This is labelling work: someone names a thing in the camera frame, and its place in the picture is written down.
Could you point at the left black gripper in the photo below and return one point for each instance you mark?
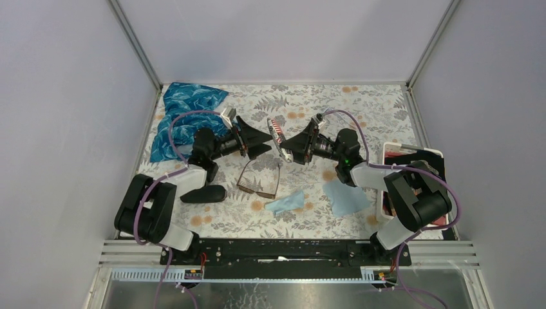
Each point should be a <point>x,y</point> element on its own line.
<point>252,135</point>

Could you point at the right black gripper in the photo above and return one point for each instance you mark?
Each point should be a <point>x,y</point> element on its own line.
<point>299,143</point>

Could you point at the flag pattern glasses case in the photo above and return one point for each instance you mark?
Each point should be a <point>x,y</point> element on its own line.
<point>278,137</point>

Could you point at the small light blue cloth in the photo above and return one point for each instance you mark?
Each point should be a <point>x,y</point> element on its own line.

_WHAT IS NEEDED:_ Could you give the material above again, exactly and without its pictures?

_SOLVED PROBLEM:_
This is labelling work: someone names a thing in the camera frame, and its place in the picture is written down.
Could you point at the left black gripper in the photo below and return one point for each instance you mark?
Each point should be a <point>x,y</point> element on its own line.
<point>252,135</point>

Could you point at the right black gripper in the photo above and return one point for each instance you mark?
Each point should be a <point>x,y</point> element on its own line.
<point>299,143</point>

Could you point at the flag pattern glasses case in the photo above and return one point for each instance you mark?
Each point should be a <point>x,y</point> element on its own line.
<point>278,137</point>

Could you point at the small light blue cloth in the photo above and return one point for each instance you mark?
Each point should be a <point>x,y</point> element on its own line.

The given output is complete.